_Task brief_: Don't include any picture when you restate the data word for word.
Start of Block
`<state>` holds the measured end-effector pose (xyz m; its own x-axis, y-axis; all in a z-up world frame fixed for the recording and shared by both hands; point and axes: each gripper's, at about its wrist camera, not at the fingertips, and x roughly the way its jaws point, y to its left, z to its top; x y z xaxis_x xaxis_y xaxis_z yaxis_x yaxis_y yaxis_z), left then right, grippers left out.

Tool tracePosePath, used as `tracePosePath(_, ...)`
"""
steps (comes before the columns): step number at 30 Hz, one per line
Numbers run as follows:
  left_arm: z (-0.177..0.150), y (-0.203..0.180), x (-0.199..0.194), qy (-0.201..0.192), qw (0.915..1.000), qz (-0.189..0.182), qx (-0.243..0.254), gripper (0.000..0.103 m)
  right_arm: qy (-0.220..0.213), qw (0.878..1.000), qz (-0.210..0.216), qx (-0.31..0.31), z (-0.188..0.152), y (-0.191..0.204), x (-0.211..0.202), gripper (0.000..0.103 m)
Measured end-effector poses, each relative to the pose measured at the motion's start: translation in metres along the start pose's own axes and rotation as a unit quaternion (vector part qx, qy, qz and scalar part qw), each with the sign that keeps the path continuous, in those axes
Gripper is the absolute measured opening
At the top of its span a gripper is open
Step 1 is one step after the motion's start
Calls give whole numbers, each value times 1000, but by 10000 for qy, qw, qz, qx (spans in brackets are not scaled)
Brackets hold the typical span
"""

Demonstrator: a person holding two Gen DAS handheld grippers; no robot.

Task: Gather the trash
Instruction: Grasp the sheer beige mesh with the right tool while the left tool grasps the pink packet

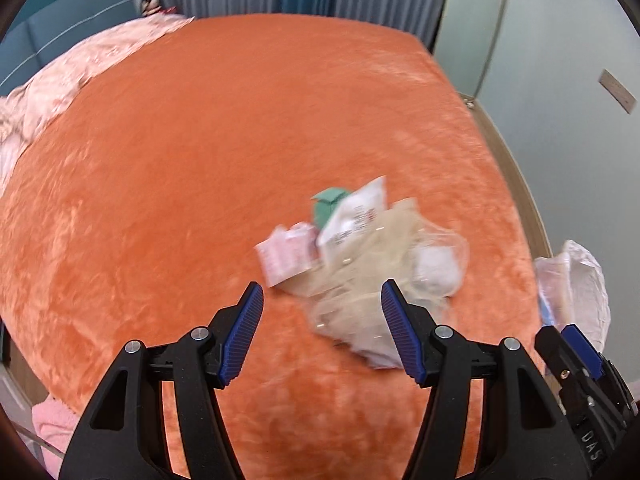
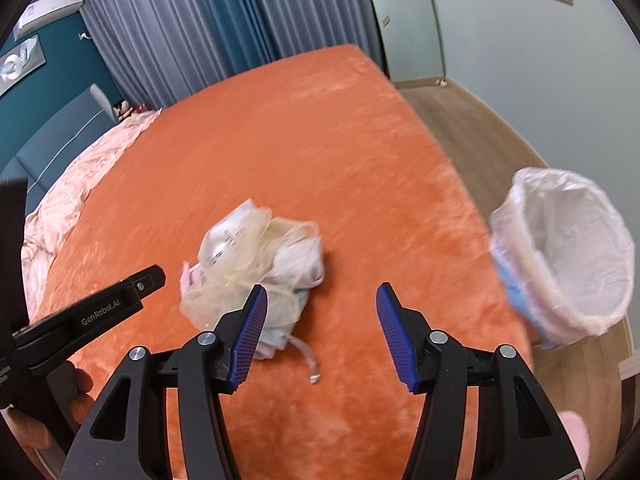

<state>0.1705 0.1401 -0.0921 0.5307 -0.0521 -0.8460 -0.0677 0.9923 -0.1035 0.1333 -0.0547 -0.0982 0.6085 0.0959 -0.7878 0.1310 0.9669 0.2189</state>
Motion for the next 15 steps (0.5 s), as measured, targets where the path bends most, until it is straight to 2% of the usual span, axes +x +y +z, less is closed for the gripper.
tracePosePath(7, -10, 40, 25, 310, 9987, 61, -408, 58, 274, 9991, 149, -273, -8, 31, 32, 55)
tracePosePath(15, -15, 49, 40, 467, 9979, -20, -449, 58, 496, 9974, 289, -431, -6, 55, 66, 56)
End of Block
_Answer box_:
`<state>` holds the measured end-effector pose (xyz m; its own x-axis, y-axis; all in a z-up world frame fixed for the recording and shared by both hands; point and axes: each gripper's, at about its wrist camera, not at the fingertips, and x roughly the way its jaws point, y to its left, z to its top; x y z xaxis_x xaxis_y xaxis_z yaxis_x yaxis_y yaxis_z), left then right, grippers left out.

Tool tracePosePath, used as `tracePosePath(_, ...)`
"""
steps (comes before the columns): step number at 30 Hz, one per line
Numbers run as follows:
  left_arm: z (-0.177..0.150), y (-0.203..0.180), x (-0.199..0.194), qy (-0.201..0.192), qw (0.915..1.000), qz (-0.189..0.182), qx (-0.243..0.254), gripper (0.000..0.103 m)
  right_arm: qy (-0.220..0.213), qw (0.878..1.000), qz (-0.210..0.216), qx (-0.31..0.31), z (-0.188..0.152), y (-0.191..0.204), x (-0.211..0.202), gripper (0.000..0.103 m)
Measured end-effector poses, each relative to the pose measured at the motion's start: translation in metres along the start pose's own axes and rotation as a unit quaternion (vector part qx, qy, qz and scalar part qw), each with the sign that keeps the path continuous, in those axes
Gripper is the absolute measured opening
At the top of its span a gripper is open
Step 1 is one step after the motion's start
Calls give whole numbers, each value times 1000, but by 10000 for qy, qw, qz, qx (spans in brackets are not scaled)
Brackets hold the typical span
"""

Demonstrator: a person holding two Gen DAS handheld grippers; no robot.

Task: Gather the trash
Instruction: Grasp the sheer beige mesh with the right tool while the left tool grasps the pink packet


<state>0.1705 0.1401 -0.0921 0.5307 -0.0521 -0.8460 -0.0677 0.9923 -0.1035 0.1333 -0.0547 -0.0982 0.6085 0.0959 -0.7878 0.1310 0.9669 0.2189</state>
Motion for the next 15 steps (0.5 s), as measured, targets where the path bends most, until it is straight to 2% of the usual span, axes +x +y +z, less is closed for the gripper.
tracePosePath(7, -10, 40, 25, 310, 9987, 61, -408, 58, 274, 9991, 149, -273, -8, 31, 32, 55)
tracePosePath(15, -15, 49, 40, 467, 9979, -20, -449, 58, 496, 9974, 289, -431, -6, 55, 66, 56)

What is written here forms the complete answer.